Polyester fibers tend to generate static electricity during the weaving and application processes, posing a threat to their production. Enhancing the water absorbency and electrical conductivity of polyester fibers themselves is an effective approach to improving their antistatic properties. In this study, multifunctional chitosan (CS), sodium phytate (SP), and Cu²⁺ were loaded on polyester fibers through layer-by-layer (LBL) self-assembly. The antistatic and water absorption capability of the modified polyester fibers was investigated by designing different process parameters combined with a surface resistance test and water contact angle tests. The antistatic property test results confirmed the positive effect of CS and Cu²⁺ on discharging electrostatic charge. Within a definite scope, with the increase in the number of assembly layers, assembly duration, and the concentration of the assembly substances, the wettability of the modified polyester fibers became more favorable and the antistatic effect became more remarkable.

1. Introduction

In the present era of organic synthesis and the development of macromolecule polymers, an increasing number of highly practical polyester fibers with different specialties are being developed and put into production and use [1,2]. Polyester fibers are widely used in the textile industry for their superior mechanical properties, comfort, and breathing abilities, such as high tensile strength and modulus, moderate resilience, excellent thermal setting effects, good heat, light resistance, etc. [3,4]. Polyester fiber has become the fiber with the fastest development and the largest output among synthetic fibers due to the good controllability of the preparation process and excellent product performance [5,6]. However, the significant problem of static electricity generation has limited its production and application to a certain extent. Effective antistatic modification is urgently needed to expand the application range of polyester fiber [7,8,9]. Various polymeric modifiers are utilized for the permanent antistatic modification of synthetic fibers. Sano et al. designed copoly(amide-ethers)-containing ionic units as antistatic modifiers to form hygroscopic paths, which greatly reduce resistivity. Even after dyeing, the antistatic properties persisted. This is due to the fact that both hydrophilic and ionic groups had been effectively immobilized on the surface of polyester fibers [10,11].
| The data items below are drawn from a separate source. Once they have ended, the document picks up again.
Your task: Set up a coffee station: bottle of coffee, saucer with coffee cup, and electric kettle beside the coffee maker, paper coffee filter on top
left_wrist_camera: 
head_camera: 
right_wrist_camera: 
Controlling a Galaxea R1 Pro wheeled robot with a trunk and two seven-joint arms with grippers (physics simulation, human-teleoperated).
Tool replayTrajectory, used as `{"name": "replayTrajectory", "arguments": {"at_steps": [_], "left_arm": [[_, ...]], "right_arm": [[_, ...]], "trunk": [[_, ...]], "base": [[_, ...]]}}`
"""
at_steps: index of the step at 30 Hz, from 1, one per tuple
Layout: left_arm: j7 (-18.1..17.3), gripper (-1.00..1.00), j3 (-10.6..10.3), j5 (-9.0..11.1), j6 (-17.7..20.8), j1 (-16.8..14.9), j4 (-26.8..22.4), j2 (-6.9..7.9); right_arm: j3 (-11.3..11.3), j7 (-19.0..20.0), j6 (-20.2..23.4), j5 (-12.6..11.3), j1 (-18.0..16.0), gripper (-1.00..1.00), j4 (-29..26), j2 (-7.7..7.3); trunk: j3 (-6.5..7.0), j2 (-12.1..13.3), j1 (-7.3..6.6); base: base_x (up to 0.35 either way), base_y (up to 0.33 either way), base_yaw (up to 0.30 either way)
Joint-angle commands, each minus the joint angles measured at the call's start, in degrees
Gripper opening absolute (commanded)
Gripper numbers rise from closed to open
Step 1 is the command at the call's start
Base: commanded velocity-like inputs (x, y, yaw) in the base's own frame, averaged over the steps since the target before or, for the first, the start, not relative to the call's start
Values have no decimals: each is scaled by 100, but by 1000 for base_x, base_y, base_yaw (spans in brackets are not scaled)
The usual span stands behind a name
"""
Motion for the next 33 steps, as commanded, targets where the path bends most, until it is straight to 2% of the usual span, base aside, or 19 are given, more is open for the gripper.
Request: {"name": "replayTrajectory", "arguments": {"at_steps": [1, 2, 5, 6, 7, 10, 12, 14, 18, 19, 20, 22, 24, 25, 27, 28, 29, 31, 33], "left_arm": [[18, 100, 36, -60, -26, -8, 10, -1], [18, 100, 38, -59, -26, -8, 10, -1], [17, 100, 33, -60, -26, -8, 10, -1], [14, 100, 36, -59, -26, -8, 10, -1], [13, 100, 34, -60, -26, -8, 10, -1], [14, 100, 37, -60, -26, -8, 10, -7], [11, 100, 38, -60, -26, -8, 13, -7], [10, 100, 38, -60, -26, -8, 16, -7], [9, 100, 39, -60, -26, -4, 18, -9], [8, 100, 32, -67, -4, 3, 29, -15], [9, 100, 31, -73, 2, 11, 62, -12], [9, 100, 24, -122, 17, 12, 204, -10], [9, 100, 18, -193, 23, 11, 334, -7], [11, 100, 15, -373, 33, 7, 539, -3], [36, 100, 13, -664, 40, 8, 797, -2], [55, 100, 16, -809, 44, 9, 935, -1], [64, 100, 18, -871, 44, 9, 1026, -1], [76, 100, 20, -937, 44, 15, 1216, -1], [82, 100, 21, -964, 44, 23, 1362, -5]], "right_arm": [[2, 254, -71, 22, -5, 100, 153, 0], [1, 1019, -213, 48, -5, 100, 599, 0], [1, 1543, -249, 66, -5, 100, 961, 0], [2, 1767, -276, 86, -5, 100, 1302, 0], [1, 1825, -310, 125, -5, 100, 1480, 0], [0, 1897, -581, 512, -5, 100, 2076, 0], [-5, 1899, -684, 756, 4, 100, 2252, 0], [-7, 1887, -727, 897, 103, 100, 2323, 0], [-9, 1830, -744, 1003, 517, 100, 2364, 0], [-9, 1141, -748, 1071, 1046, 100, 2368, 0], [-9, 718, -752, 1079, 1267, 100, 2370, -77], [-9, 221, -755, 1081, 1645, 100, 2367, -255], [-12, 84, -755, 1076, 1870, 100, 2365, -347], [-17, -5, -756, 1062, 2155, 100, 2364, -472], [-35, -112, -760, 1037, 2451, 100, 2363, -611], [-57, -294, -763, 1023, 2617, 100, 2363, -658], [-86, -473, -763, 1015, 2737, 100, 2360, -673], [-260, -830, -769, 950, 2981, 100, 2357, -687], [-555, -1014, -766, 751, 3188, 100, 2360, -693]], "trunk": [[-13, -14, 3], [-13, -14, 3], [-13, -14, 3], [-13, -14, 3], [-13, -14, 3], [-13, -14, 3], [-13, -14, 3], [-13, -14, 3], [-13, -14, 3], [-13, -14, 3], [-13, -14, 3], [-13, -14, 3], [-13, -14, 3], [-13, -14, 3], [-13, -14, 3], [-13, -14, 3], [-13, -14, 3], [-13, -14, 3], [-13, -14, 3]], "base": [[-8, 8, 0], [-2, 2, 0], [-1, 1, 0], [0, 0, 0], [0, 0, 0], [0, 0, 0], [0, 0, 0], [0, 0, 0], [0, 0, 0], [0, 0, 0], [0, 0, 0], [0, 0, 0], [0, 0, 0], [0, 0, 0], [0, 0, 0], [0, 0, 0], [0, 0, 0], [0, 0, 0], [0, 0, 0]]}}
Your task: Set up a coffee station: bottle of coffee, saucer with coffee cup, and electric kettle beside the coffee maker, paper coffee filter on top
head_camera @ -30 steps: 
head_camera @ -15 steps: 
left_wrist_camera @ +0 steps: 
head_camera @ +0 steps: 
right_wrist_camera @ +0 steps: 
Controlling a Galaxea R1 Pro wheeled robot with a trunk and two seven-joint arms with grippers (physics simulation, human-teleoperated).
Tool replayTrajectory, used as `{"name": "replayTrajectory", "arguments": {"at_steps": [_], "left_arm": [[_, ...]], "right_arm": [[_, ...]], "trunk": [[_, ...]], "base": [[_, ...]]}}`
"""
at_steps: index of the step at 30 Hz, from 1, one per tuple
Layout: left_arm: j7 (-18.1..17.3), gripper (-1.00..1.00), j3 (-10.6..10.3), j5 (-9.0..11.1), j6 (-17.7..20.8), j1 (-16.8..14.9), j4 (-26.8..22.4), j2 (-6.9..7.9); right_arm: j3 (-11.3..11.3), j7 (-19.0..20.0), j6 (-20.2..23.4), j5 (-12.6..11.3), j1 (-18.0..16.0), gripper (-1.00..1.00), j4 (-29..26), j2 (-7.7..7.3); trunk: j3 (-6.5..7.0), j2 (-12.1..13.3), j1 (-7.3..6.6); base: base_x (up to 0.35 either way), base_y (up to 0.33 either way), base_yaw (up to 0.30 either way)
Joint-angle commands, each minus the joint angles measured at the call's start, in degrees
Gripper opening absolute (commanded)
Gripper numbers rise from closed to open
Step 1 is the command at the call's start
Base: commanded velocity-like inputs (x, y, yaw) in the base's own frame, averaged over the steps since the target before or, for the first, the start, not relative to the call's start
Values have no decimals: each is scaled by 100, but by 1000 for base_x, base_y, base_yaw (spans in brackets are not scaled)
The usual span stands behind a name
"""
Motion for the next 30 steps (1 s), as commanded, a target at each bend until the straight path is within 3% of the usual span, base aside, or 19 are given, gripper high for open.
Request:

Metal ion coordination modification is an effective method utilized to create functional fabrics [12,13,14,15]. This process forms a crosslinked structure via coordination between metal ions and the ligand functional groups present on the fabric’s surface. In this way, the antistatic, antimicrobial, and other physicochemical properties of fabrics can be effectively improved for a wide range of demanding applications. Xu et al. employed phytic acid, seafoam, polyaspartic acid, and Fe³⁺ as raw materials and successfully prepared dense protective film coatings on the surface of cotton fabrics by using a layer-by-layer self-assembly method and spraying technique. This protective layer endowed cotton fabric with long-lasting flame-retardant properties [16]. Nabipour et al. deposited guanazole complexes containing silver and zinc ions on the surface of cotton fabrics by layer-by-layer self-assembly. The treated cotton fabrics showed excellent flame retardancy with a UL-94 V-0 rating in a vertical combustion test. At the same time, they also had excellent antimicrobial properties, and the silver guanazole-treated cotton fabrics also had good antifungal activity [17]. In recent years, there has been a growing interest in employing layer-by-layer (LBL) self-assembly technology for the antistatic modification of polyester fibers [18,19,20]. LBL self-assembly is a highly versatile and used technique for surface modification that involves the sequential adsorption of a polyanion and a polycation to form thin polymer films [21,22]. This technique offers a broad range of materials for constructing layer-by-layer assemblies, from basic polyelectrolytes and organic small molecules to advanced functional nanoparticles and even polyvalent metal ions [23,24,25]. While most research efforts have traditionally focused on synthetic polyelectrolytes, natural macromolecules such as chitosan, pectin, sodium alginate, and xanthan gum are also promising materials for constructing polyelectrolyte layers. These natural polyelectrolytes exhibit excellent water solubility and are more amenable to cross-linking with other substances, which enhances their adsorption properties and interface stability [26,27,28].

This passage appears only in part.